British rights activist and blogger, Andy Hall, was charged with criminal defamation, as well as offences under the Computer Crimes Act, in 2013 after publishing a report on alleged abuses of migrant workers committed by the Natural Fruit Company Limited, a fruit processing company in Thailand.

The report, published in late 2012, by the Finnish NGO Finnwatch, in connection to a report published in 2013 entitled, Cheap has a high price: Responsibility problems relating to international private label products and food production in Thailand, focuses on production practices of juices and fruit sold in Finland, and was reportedly based on interviews with employees, many of them undocumented migrants from Myanmar, who suffered labour rights abuses, from poor working conditions to child labour. Natural Fruit has denied the allegations.

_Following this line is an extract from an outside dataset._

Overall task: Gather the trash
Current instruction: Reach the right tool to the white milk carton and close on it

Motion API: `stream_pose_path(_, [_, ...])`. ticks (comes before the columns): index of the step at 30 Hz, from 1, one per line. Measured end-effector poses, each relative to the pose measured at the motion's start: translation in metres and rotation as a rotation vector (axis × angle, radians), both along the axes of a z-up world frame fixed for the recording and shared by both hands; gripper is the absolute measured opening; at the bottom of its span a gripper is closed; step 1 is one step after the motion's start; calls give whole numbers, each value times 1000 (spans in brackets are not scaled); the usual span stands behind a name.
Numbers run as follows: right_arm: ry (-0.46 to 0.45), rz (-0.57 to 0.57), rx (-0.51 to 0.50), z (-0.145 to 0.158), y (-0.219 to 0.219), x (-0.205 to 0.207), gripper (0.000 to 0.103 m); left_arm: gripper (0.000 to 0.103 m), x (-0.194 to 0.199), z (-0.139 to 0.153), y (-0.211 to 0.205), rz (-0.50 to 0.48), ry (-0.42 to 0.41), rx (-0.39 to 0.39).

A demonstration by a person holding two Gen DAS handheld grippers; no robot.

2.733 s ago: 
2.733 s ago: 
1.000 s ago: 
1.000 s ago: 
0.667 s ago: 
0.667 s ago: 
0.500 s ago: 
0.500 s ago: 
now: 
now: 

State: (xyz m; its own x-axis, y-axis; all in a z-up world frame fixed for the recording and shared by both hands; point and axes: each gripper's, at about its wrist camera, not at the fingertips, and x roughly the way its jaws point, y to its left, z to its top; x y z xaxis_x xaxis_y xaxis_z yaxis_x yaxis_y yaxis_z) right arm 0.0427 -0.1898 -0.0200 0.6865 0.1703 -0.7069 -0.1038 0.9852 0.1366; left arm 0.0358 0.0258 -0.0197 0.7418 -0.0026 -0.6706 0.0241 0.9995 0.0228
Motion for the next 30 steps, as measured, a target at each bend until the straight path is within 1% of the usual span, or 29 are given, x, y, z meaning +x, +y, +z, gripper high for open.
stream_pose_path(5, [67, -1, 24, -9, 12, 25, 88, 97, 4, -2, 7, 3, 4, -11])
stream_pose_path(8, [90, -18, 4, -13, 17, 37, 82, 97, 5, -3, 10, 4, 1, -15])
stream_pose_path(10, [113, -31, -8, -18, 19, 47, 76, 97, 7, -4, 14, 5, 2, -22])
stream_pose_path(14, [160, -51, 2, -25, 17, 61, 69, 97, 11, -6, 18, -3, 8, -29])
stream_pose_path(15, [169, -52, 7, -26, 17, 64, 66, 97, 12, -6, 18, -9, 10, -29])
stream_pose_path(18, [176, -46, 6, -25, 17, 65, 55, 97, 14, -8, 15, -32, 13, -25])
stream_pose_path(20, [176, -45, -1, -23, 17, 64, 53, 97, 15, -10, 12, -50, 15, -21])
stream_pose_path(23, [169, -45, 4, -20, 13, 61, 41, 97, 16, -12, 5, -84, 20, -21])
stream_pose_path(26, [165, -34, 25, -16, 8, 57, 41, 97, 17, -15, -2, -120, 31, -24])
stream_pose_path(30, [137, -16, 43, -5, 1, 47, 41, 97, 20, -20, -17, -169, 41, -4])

Andy Hall was the lead researcher of the report, while working as Associate Researcher at Mahidol University in Thailand, and was responsible for coordinating the field research and conducting interviews with migrant workers from Myanmar, with the help of a team of others.

In its prosecution documents, Natural Fruit cites the presence of Hall’s name alongside others on the front page of an English Executive Summary of the report as evidence of Hall’s ownership and responsibility for the report as well as alleging that he was involved in the dissemination of the report on Finnwatch’s website –allegations denied by Finnwatch, who have asserted that they are the authors of the report and that Hall has no access to their website. Finnwatch have condemned National Fruit’s choice to prosecute a private individual instead of the organisation that authored and bears responsibility for the report.

Charges were first filed against Hall in February 2013. On 18 September 2015, an appeals court dismissed one case of defamation filed against him by the Natural Fruit Company, ruling that neither the Natural Fruit Company nor state prosecutors had grounds to sue for defamation in Thailand. Natural Fruit are reported to be appealing the ruling at the Supreme Court.

At a bail hearing held on 13 January 2016, a Bangkok court imposed a travel ban upon him and confiscated Hall’s passport. He was formally indicted on 18 January 2016 on charges of criminal defamation and violations of the Computer Crimes Act relating to the Finnwatch report.

Hall’s trial began on 19 May 2016, where the court heard testimony of prosecution witnesses for three days. Testimony of the defence was heard in June and July. On 20 September 2016, the Bangkok South Criminal Court convicted Hall of criminal defamation and violating the Computer Crimes Act. He was initially sentenced to four-year prison term, suspended for two years, and a fine of 200,000 Baht; however, as he had cooperated with proceedings, his sentence was reduced to a three-year prison term, suspended for two years, and a fine of 150,000 Baht (approx. US$4,300). According to Hall’s Twitter feed, the court also revoked his travel ban and returned his passport. Hall is expected to appeal the ruling and apply for bail.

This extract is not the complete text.